#### [Information given]
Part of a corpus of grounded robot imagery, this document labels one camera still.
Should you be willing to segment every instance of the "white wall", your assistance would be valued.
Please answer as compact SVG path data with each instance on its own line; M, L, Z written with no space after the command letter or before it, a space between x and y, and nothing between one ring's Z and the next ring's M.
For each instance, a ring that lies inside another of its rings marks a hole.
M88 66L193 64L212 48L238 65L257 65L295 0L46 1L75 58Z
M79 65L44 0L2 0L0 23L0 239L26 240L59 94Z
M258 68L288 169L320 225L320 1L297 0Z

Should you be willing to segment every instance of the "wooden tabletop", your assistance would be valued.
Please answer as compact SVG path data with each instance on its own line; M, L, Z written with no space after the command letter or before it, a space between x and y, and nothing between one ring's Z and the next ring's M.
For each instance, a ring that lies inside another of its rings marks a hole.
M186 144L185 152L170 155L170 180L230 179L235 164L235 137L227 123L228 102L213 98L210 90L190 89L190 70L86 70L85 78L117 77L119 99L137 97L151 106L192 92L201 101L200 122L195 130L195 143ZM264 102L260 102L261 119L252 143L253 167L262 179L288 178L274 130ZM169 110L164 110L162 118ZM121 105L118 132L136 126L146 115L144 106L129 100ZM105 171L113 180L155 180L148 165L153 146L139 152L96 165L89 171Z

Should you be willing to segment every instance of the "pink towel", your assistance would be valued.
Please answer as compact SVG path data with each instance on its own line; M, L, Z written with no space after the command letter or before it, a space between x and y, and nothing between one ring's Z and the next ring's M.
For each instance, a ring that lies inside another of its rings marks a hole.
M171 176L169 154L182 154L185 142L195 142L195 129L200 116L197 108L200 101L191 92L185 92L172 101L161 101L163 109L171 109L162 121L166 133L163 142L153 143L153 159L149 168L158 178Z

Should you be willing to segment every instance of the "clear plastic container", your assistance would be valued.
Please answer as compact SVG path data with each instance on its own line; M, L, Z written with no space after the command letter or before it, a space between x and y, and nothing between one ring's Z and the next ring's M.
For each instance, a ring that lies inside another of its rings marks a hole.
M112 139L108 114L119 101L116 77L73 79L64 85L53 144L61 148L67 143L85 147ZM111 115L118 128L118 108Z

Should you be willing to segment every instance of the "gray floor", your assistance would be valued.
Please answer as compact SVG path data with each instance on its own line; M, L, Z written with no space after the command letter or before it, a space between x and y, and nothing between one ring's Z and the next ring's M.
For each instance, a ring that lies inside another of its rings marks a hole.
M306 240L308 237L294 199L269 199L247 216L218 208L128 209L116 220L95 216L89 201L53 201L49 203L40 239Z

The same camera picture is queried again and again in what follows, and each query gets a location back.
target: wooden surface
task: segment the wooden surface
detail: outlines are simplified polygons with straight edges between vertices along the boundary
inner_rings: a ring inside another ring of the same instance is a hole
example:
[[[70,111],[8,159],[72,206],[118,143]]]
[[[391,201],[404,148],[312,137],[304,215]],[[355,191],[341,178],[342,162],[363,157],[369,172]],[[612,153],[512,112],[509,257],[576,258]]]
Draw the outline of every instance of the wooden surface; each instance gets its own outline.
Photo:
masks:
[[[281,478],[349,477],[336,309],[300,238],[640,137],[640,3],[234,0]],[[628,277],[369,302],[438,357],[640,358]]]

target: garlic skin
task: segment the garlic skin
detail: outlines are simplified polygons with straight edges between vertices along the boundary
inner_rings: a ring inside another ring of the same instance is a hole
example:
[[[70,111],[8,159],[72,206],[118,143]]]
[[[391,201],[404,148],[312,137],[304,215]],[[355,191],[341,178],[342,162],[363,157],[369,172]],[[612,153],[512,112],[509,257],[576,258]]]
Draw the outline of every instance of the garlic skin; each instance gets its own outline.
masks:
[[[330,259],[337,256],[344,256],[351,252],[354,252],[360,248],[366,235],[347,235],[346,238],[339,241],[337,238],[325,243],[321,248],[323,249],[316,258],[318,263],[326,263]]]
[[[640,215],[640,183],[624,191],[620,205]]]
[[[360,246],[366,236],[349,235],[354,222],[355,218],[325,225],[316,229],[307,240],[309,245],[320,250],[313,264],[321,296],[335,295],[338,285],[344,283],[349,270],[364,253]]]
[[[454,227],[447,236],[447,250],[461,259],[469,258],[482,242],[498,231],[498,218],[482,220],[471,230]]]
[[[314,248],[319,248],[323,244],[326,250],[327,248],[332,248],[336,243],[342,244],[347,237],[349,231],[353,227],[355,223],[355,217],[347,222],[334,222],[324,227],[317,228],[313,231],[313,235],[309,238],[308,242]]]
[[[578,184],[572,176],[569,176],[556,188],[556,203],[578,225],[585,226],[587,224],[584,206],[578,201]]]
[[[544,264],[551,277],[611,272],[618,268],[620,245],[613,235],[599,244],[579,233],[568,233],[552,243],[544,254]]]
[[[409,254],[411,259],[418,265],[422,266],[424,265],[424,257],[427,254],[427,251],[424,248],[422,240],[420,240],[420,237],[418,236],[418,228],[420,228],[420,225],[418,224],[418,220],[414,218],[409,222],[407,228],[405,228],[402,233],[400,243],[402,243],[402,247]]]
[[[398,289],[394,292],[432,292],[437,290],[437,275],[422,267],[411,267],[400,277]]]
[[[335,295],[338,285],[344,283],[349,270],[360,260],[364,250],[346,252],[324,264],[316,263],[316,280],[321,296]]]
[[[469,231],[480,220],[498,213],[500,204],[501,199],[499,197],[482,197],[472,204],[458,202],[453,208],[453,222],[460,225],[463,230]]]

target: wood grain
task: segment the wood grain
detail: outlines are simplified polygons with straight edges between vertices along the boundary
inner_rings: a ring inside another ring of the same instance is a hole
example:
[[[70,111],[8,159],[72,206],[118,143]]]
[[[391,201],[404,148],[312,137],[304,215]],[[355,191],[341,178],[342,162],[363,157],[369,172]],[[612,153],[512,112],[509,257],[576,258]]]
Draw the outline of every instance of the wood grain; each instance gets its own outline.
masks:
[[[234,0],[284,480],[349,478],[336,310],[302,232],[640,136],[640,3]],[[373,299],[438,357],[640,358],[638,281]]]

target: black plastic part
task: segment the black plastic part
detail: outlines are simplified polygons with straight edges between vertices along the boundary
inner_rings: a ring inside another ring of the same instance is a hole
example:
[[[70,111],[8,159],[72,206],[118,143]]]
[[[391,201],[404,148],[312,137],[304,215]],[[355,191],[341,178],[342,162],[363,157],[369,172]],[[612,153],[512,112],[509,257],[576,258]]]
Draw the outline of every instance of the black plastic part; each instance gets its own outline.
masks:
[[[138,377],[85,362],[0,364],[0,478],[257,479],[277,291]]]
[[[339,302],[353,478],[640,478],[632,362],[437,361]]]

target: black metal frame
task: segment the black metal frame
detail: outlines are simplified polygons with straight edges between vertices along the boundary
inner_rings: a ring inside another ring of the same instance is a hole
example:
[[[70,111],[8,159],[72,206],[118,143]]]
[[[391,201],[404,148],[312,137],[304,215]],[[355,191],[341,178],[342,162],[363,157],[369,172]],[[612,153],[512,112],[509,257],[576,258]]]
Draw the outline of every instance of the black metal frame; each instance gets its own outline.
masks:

#### [Exercise]
Every line above should be written out again, unchanged.

#### [Reply]
Part of a corpus of grounded robot imagery, this document labels one camera still.
Should you be willing to segment every instance of the "white wall", your assistance would be valued.
Please answer as compact SVG path data with each instance on its own line; M, L, Z written with no space after the command letter or before it, a space between x and y, and nothing between one ring's Z and the next ring's M.
For each instance, a ring that lies inside another of its rings marks a hole.
M88 66L193 64L212 48L238 65L257 65L295 0L46 1L75 58Z
M79 65L44 0L2 0L0 23L0 239L26 240L59 94Z
M258 68L288 169L320 225L320 1L297 0Z

Should you be willing to segment every instance of the "wooden tabletop", your assistance would be valued.
Please answer as compact SVG path data with each instance on its own line; M, L, Z written with no space after the command letter or before it, a space between x and y, and nothing between one ring's Z and the next ring's M.
For each instance, a ring that lies inside another of its rings marks a hole.
M186 144L185 152L170 155L170 180L230 179L235 164L235 137L227 123L228 102L213 98L210 90L190 89L190 70L86 70L85 78L117 77L119 99L137 97L151 106L192 92L201 101L200 122L195 130L195 143ZM264 102L260 102L261 119L252 143L253 167L262 179L288 178L274 130ZM169 110L164 110L162 118ZM121 105L118 132L136 126L146 115L144 106L129 100ZM105 171L113 180L155 180L148 165L153 146L139 152L96 165L89 171Z

Should you be willing to segment every instance of the "pink towel", your assistance would be valued.
Please answer as compact SVG path data with each instance on its own line; M, L, Z written with no space after the command letter or before it, a space between x and y, and nothing between one ring's Z and the next ring's M.
For each instance, a ring that lies inside another of its rings marks a hole.
M171 176L169 154L182 154L185 142L195 142L195 129L200 116L197 108L200 101L191 92L185 92L172 101L161 101L163 109L171 109L162 121L166 133L163 142L153 143L153 159L149 168L158 178Z

Should you be willing to segment every instance of the "clear plastic container", your assistance would be valued.
Please answer as compact SVG path data with each instance on its own line; M, L, Z written with no space after the command letter or before it, a space between x and y, and nothing between one ring's Z and the next ring's M.
For each instance, a ring that lies inside another of its rings marks a hole.
M112 139L108 114L119 101L116 77L73 79L64 85L53 144L61 148L67 143L85 147ZM111 115L118 128L118 108Z

Should you be willing to segment every instance of the "gray floor", your assistance would be valued.
Please answer as compact SVG path data with each instance on its own line; M, L, Z written with no space after the command letter or before it, a space between x and y, and nothing between one ring's Z and the next ring's M.
For each instance, a ring that lies inside another of its rings marks a hole.
M306 240L308 237L294 199L269 199L247 216L218 208L128 209L116 220L95 216L89 201L53 201L49 203L40 239Z

The same camera picture is queried again and again in what follows, and each query gets a location back.
target: wooden surface
task: segment the wooden surface
detail: outlines are simplified polygons with straight edges between vertices along the boundary
inner_rings: a ring inside another ring of the same instance is a hole
example:
[[[70,111],[8,159],[72,206],[118,143]]]
[[[391,201],[404,148],[312,137],[304,215]],[[355,191],[341,178],[342,162],[363,157],[369,172]],[[612,153],[512,112],[509,257],[576,258]]]
Draw the outline of every instance of the wooden surface; each instance gets its own outline.
Photo:
masks:
[[[281,478],[349,477],[336,309],[300,238],[640,137],[640,3],[234,0]],[[628,277],[369,302],[438,357],[640,358]]]

target: garlic skin
task: segment the garlic skin
detail: outlines are simplified polygons with straight edges between vertices along the boundary
inner_rings: a ring inside another ring of the same instance is a hole
example:
[[[70,111],[8,159],[72,206],[118,143]]]
[[[391,201],[404,148],[312,137],[304,215]],[[355,191],[341,178],[342,162],[363,157],[369,172]],[[612,153],[512,112],[509,257],[576,258]]]
Draw the outline of every instance of the garlic skin; each instance gets its own outline.
masks:
[[[330,259],[337,256],[344,256],[351,252],[354,252],[360,248],[366,235],[347,235],[346,238],[339,241],[337,238],[325,243],[321,248],[323,249],[316,258],[318,263],[326,263]]]
[[[640,215],[640,183],[624,191],[620,205]]]
[[[360,246],[366,236],[349,235],[354,222],[355,218],[325,225],[316,229],[307,240],[309,245],[320,250],[313,264],[321,296],[335,295],[338,285],[344,283],[349,270],[364,253]]]
[[[454,227],[447,236],[447,250],[461,259],[469,258],[482,242],[498,231],[498,218],[482,220],[471,230]]]
[[[314,248],[319,248],[323,244],[326,250],[327,248],[332,248],[336,243],[342,244],[347,237],[349,231],[353,227],[355,223],[355,217],[347,222],[334,222],[324,227],[317,228],[313,231],[313,235],[309,238],[308,242]]]
[[[578,184],[572,176],[569,176],[556,188],[556,203],[578,225],[585,226],[587,224],[584,206],[578,201]]]
[[[544,264],[551,277],[611,272],[618,268],[620,245],[613,235],[599,244],[579,233],[568,233],[552,243],[544,254]]]
[[[409,254],[411,259],[418,265],[422,266],[424,265],[424,257],[427,254],[427,251],[424,248],[422,240],[420,240],[420,237],[418,236],[418,228],[420,228],[420,225],[418,224],[418,220],[414,218],[409,222],[407,228],[405,228],[402,233],[400,243],[402,243],[402,247]]]
[[[398,289],[394,292],[432,292],[437,290],[437,275],[422,267],[411,267],[400,277]]]
[[[335,295],[338,285],[344,283],[349,270],[360,260],[364,250],[346,252],[324,264],[316,263],[316,280],[321,296]]]
[[[469,231],[480,220],[498,213],[500,204],[501,199],[499,197],[482,197],[472,204],[458,202],[453,208],[453,222],[460,225],[463,230]]]

target: wood grain
task: segment the wood grain
detail: outlines are simplified polygons with straight edges between vertices along the boundary
inner_rings: a ring inside another ring of the same instance is a hole
example:
[[[70,111],[8,159],[72,206],[118,143]]]
[[[391,201],[404,148],[312,137],[304,215]],[[355,191],[341,178],[342,162],[363,157],[369,172]],[[612,153],[512,112],[509,257],[576,258]]]
Draw the outline of every instance of the wood grain; each instance gets its own outline.
masks:
[[[234,0],[284,480],[349,478],[336,310],[302,232],[640,136],[640,3]],[[373,299],[438,357],[640,358],[638,281]]]

target: black plastic part
task: segment the black plastic part
detail: outlines are simplified polygons with straight edges between vertices along the boundary
inner_rings: a ring inside another ring of the same instance is a hole
example:
[[[70,111],[8,159],[72,206],[118,143]]]
[[[391,201],[404,148],[312,137],[304,215]],[[355,191],[341,178],[342,162],[363,157],[369,172]],[[612,153],[512,112],[509,257],[576,258]]]
Draw the outline of every instance of the black plastic part; each instance gets its own outline.
masks:
[[[138,377],[85,362],[0,364],[0,478],[257,479],[277,291]]]
[[[339,302],[353,478],[640,478],[632,362],[437,361]]]

target: black metal frame
task: segment the black metal frame
detail: outlines are simplified polygons with straight edges between vertices along the boundary
inner_rings: a ring inside another ring of the same instance is a hole
example:
[[[70,111],[8,159],[72,206],[118,143]]]
[[[391,201],[404,148],[312,137],[304,215]],[[355,191],[341,178],[342,162],[363,157],[369,172]],[[612,153],[512,112],[509,257],[576,258]]]
Draw the outline of every instance of the black metal frame; each instance gets its own outline.
masks:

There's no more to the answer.